Informez vos frères et soeurs, c’est très important

Pour résumer, comment savoir si je suis un sujet à risque ?

Il faut regarder dans vos ascendants – père et mère, grands-pères et grands-mères – pour voir s’il y a eu des morts brutales et rattachées à des causes cardiovasculaires. Donc pour savoir si on est génétiquement à risque. Si c’est le cas, il faut se faire dépister, en parler à ses frères et soeurs, pour qu’ils se fassent dépister eux aussi, c’est très important. A partir du moment où l’on va consulter une unité cardiovasculaire, on sera pris en charge et suivi pour ne pas attendre l’accident pour se faire traiter.

Il y a ensuite la connaissance à avoir des facteurs de risque cardiovasculaire. Concernant l’aorte, il s’agit de l’hypertension artérielle, du cholestérol, du tabac et, dans une moindre mesure, du diabète qui touche plutôt les petites artères.

L’arrêt du tabac est vraiment bénéfique

Par son comportement personnel, on peut limiter ces risques ?

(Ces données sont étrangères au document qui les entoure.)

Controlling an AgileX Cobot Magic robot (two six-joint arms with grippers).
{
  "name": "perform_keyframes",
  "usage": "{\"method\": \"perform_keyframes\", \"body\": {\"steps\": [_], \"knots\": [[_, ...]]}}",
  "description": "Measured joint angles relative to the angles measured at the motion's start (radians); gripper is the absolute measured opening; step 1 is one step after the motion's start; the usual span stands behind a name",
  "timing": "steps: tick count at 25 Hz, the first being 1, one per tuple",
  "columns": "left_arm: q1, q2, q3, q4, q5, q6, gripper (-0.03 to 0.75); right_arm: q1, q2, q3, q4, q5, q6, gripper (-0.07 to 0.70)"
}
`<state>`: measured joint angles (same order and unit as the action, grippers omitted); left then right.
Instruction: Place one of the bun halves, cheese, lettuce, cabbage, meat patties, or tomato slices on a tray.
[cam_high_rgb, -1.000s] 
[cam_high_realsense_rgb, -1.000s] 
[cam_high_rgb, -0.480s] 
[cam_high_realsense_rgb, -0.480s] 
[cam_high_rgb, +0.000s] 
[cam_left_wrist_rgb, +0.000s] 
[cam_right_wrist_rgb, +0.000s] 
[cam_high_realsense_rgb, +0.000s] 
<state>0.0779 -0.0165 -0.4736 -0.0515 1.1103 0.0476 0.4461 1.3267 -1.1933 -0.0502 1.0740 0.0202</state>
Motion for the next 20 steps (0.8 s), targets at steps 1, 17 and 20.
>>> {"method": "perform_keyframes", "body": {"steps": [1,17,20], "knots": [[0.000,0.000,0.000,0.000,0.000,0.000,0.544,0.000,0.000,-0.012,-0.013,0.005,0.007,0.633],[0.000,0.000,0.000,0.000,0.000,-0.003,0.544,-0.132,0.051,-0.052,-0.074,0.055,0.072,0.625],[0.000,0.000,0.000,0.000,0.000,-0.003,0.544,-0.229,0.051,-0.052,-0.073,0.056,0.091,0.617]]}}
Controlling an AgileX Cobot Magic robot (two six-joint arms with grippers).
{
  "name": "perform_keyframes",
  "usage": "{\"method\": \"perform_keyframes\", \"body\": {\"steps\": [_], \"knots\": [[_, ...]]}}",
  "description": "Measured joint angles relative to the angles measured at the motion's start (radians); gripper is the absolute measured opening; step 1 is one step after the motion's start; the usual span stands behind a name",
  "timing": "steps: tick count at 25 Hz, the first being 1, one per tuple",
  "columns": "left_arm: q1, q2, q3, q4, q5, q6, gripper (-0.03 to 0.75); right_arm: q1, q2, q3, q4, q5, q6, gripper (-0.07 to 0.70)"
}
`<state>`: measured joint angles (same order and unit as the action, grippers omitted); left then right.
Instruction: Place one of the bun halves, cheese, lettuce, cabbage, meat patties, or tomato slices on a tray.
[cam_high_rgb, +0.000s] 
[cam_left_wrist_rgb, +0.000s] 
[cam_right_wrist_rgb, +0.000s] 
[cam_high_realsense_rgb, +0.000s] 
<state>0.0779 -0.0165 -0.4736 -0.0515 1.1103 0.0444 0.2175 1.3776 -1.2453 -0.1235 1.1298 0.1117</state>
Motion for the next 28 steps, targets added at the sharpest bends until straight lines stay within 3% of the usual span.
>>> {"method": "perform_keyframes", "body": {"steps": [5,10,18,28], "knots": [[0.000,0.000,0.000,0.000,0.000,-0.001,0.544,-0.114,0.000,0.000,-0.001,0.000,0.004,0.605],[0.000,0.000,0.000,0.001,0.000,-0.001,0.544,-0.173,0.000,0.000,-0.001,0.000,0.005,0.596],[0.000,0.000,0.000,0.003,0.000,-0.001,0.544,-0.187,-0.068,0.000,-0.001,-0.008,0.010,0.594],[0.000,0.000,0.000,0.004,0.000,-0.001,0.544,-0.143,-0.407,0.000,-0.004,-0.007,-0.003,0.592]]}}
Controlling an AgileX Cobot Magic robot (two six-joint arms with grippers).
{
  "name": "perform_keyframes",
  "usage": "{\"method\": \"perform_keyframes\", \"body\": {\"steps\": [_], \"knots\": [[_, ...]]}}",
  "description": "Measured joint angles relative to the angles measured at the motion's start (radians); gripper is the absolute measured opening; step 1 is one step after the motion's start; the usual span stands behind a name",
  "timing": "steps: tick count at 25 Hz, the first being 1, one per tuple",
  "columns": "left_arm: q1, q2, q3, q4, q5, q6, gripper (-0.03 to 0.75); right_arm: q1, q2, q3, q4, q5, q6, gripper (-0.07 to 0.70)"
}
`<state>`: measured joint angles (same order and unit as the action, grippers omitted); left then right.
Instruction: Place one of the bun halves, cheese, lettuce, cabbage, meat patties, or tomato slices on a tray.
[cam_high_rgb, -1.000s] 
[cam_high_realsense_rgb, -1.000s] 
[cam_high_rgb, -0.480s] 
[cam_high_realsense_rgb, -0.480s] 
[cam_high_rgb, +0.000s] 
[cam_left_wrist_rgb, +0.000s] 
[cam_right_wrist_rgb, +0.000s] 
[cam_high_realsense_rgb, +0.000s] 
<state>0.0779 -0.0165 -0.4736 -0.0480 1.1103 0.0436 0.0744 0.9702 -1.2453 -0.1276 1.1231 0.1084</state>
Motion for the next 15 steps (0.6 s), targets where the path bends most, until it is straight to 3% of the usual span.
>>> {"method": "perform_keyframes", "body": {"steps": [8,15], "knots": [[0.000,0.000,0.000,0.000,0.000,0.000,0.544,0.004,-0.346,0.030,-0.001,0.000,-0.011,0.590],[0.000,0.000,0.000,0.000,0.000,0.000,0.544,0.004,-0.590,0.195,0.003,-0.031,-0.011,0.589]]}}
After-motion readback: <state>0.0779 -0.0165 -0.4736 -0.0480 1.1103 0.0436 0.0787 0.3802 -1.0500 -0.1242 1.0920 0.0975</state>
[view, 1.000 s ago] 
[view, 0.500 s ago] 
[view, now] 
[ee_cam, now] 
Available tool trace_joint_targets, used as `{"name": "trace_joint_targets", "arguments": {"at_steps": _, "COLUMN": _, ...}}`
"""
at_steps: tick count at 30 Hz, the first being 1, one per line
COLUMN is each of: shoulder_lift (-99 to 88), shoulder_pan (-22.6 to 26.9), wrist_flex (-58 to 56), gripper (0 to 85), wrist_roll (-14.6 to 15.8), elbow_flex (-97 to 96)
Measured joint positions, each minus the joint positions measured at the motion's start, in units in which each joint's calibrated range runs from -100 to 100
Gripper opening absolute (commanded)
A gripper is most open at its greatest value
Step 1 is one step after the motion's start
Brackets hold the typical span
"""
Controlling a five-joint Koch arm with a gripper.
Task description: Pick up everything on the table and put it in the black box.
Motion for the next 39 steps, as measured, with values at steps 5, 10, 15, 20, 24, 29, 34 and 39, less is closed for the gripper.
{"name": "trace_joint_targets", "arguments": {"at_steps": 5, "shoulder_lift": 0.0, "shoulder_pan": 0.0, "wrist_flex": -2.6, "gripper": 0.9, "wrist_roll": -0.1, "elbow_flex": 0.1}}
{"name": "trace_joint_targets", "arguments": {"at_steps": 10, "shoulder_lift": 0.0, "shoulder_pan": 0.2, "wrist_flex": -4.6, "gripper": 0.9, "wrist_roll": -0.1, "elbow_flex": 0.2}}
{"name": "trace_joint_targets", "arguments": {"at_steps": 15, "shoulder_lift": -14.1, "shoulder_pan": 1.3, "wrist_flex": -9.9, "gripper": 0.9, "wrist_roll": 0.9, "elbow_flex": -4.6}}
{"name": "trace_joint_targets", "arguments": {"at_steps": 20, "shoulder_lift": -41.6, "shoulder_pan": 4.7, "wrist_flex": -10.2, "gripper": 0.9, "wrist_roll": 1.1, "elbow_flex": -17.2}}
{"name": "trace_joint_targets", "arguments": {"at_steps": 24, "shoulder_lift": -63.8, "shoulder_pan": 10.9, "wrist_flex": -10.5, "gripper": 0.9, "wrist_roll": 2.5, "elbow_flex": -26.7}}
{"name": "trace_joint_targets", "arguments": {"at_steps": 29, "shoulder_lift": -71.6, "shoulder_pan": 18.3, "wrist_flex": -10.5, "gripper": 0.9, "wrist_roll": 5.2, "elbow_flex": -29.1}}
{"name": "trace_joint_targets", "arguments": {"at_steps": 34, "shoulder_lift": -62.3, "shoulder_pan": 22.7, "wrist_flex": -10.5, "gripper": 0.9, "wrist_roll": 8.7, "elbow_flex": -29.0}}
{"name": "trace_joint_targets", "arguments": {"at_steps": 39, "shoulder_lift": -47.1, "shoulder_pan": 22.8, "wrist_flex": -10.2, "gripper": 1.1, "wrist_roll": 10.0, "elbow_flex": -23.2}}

On peut les limiter en se prenant en charge, en veillant à ce que sa tension artérielle soit bien équilibrée, si besoin avec un traitement. Bien entendu l’arrêt total et définitif du tabac est toujours une bonne chose. Cela a une action bénéfique sur l’aorte et sur les maladies cardiovasculaires en général, sur les artères carotides qui peuvent se boucher et entraîner des accidents vasculaires cérébraux, sur les artères du coeur qui peuvent entraîner, en se bouchant, des infarctus du myocarde. L’arrêt du tabac est vraiment bénéfique à tous les niveaux.